ABOUT THIS TASK ▸ The records below are made of lines; count those holding the word "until" and give the number only.

Records drawn from a dataset ▸
↓↓↓

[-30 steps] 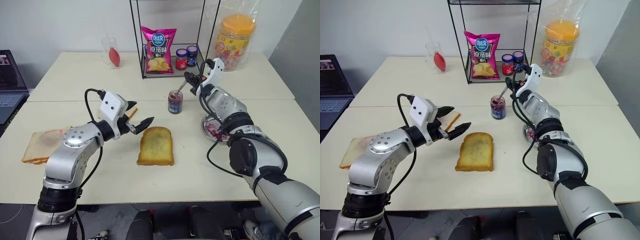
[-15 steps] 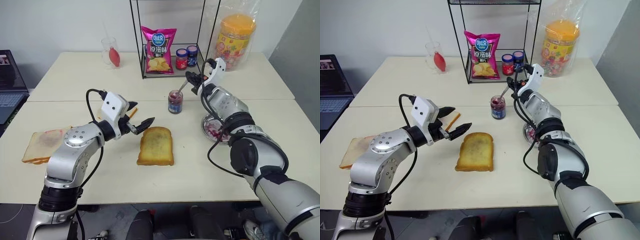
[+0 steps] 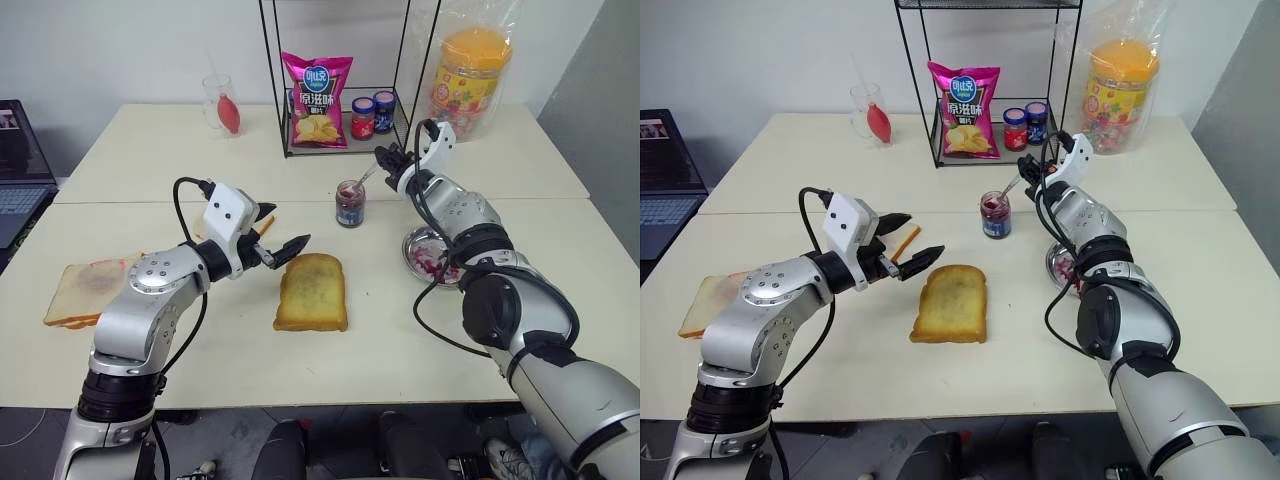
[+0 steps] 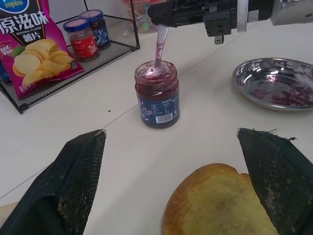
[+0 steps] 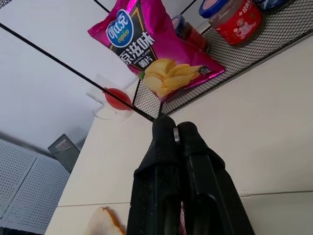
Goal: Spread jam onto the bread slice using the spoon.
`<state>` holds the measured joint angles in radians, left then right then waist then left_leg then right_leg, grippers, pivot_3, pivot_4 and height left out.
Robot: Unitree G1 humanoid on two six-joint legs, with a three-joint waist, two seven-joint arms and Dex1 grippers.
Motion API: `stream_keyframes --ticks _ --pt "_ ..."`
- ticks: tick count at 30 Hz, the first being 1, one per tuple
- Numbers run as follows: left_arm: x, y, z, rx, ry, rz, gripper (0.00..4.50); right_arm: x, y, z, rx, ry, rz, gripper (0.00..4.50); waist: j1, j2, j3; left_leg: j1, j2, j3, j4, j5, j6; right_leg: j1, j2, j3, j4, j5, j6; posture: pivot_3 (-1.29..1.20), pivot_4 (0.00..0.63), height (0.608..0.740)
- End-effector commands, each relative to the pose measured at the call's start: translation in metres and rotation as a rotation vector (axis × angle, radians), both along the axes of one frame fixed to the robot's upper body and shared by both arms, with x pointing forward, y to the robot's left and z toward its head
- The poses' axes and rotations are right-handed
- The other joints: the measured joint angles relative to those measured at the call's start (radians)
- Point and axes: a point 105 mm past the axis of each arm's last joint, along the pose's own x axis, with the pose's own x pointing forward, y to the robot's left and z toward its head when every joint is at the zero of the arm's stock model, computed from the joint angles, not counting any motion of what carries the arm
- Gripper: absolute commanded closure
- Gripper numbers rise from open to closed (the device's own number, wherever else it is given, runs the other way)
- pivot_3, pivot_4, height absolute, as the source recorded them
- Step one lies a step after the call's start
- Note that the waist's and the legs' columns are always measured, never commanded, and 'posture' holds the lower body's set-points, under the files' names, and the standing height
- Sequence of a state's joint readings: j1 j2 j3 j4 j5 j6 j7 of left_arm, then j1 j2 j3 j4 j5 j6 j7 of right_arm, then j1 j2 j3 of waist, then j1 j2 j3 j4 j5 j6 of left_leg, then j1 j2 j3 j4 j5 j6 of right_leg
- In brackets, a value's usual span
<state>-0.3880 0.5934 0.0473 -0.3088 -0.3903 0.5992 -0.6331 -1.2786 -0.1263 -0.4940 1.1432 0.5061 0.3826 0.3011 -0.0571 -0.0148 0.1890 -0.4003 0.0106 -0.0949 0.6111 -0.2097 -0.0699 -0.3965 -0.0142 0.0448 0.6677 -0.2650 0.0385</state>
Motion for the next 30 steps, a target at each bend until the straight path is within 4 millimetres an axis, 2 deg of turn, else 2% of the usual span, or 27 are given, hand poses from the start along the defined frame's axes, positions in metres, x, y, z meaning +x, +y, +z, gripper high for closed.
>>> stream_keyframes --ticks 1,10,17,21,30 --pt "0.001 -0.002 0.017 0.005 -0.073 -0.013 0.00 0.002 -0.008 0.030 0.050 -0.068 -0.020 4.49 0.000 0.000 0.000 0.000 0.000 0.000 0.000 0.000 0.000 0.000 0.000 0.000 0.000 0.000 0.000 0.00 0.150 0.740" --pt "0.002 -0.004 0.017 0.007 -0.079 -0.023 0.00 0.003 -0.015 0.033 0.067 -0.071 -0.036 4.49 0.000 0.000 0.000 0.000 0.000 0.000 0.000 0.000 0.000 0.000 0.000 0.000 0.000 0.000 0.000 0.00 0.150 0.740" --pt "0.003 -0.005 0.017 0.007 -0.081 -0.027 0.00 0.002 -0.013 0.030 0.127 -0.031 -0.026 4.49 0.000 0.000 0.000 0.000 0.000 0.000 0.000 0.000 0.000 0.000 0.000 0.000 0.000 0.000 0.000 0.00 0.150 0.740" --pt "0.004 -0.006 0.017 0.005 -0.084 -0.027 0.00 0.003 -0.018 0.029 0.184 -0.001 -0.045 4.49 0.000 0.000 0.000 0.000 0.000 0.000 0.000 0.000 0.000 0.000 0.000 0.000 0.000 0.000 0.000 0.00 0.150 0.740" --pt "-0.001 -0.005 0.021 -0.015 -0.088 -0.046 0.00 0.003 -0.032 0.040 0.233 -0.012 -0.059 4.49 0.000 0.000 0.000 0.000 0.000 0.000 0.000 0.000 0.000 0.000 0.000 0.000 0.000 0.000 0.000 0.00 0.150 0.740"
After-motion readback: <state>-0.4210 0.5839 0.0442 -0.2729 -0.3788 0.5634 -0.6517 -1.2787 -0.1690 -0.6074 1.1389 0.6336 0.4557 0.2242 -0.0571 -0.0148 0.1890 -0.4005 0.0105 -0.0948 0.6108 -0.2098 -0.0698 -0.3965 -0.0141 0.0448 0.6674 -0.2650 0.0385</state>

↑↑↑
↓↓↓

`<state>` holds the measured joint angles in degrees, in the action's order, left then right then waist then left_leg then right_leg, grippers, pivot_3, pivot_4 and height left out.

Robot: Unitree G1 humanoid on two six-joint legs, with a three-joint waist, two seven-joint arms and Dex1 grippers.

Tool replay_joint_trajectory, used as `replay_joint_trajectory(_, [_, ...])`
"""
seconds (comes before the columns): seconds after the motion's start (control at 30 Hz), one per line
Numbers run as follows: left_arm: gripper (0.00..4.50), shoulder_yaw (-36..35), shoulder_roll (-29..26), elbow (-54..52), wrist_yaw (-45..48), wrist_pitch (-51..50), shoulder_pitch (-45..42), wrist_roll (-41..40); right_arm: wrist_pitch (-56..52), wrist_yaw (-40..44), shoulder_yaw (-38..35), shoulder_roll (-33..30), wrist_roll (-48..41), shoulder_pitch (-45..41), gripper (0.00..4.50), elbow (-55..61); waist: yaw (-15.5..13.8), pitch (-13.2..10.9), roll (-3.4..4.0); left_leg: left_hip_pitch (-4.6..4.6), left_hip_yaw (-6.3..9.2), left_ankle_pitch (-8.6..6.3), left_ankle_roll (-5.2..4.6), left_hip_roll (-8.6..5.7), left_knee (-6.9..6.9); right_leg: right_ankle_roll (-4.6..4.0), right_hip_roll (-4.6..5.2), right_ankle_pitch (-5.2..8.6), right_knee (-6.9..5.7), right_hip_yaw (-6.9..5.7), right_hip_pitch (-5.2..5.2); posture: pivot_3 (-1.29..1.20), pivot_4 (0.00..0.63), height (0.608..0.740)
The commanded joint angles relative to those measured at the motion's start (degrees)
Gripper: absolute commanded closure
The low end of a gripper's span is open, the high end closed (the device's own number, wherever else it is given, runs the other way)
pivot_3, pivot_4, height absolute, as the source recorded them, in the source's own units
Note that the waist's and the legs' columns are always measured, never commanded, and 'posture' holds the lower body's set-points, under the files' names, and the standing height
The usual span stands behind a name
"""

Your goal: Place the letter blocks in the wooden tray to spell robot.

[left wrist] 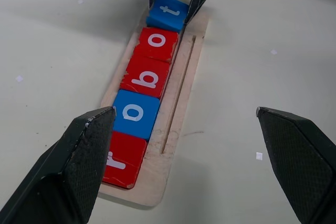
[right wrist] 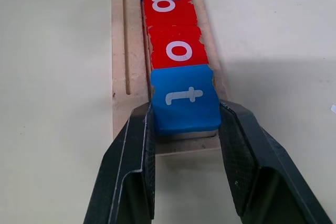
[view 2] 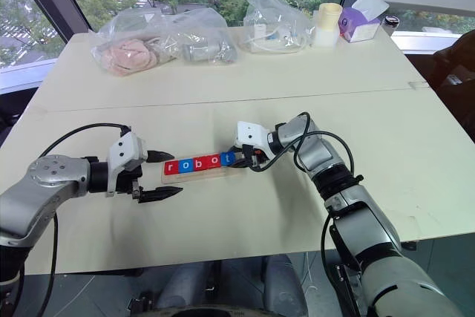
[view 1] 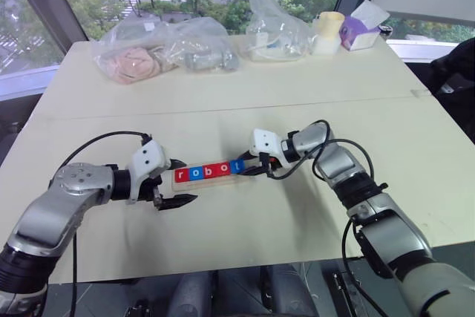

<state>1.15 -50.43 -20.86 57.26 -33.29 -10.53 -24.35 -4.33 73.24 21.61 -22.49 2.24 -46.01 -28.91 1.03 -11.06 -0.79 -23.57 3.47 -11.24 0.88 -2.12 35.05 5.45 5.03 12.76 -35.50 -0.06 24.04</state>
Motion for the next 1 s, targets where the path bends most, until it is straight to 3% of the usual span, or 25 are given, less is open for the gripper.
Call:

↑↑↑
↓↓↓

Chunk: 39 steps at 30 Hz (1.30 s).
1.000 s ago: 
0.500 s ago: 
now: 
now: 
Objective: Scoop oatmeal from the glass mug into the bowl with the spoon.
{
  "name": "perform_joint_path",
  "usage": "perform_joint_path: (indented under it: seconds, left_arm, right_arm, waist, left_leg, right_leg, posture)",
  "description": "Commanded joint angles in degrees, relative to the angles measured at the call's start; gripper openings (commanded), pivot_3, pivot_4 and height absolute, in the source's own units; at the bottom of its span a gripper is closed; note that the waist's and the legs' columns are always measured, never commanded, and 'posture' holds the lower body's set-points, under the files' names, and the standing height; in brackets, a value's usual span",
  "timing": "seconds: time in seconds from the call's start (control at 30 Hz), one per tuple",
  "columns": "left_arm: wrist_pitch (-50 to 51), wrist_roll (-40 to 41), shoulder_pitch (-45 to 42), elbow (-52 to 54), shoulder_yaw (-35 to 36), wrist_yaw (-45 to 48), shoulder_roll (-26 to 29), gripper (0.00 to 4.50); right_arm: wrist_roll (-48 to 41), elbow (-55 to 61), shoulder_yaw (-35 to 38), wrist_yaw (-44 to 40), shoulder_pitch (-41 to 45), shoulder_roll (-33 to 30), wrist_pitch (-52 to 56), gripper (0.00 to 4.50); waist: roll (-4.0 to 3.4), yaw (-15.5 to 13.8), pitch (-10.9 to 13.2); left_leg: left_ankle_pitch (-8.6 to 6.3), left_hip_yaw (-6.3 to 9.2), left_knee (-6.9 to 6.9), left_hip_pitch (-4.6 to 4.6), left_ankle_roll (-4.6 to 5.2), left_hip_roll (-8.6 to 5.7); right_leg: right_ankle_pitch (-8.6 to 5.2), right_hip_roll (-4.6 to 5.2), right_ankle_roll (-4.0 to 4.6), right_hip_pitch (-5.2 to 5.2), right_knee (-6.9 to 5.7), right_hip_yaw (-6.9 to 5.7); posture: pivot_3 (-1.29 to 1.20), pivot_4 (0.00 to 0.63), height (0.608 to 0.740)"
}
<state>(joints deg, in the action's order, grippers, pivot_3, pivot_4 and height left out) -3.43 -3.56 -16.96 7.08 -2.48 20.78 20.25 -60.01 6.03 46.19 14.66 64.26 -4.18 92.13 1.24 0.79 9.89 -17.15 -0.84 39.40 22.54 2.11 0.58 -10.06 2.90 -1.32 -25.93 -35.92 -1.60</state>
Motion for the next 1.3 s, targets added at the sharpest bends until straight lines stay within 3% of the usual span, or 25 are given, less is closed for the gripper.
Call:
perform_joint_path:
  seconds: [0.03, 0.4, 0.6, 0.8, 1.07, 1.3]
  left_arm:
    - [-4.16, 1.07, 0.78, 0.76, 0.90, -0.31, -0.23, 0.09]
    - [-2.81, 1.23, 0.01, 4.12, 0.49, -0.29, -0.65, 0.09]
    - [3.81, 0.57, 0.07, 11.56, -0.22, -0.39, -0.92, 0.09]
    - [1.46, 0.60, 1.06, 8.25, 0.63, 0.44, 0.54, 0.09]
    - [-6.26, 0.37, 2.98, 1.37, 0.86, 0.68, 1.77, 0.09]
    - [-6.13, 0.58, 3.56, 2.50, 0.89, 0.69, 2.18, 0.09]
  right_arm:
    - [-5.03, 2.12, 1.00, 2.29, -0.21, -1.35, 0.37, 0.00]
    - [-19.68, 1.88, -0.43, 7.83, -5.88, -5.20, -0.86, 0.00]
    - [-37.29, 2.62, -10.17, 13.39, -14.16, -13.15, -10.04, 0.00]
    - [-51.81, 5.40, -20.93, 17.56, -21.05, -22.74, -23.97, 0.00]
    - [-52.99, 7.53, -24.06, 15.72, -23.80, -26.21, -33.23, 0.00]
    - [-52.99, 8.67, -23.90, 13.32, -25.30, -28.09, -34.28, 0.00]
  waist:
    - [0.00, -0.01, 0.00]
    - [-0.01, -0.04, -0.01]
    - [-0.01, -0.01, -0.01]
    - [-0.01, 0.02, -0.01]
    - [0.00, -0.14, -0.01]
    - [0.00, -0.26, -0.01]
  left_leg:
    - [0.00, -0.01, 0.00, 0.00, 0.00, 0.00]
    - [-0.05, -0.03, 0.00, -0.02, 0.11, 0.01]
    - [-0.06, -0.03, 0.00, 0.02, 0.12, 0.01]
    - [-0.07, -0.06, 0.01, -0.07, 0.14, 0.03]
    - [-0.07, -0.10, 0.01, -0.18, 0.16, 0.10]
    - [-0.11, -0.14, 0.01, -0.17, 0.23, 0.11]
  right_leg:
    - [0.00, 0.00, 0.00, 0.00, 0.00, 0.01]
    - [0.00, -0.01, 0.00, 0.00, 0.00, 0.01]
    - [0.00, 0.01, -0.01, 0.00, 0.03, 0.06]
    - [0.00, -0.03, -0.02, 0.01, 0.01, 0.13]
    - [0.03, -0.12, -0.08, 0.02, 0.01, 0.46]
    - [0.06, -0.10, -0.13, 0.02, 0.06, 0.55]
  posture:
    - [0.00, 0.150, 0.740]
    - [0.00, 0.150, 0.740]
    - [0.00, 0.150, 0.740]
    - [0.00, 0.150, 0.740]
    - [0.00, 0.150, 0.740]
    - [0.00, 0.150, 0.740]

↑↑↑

OUTPUT FOR THIS TASK ▸ 3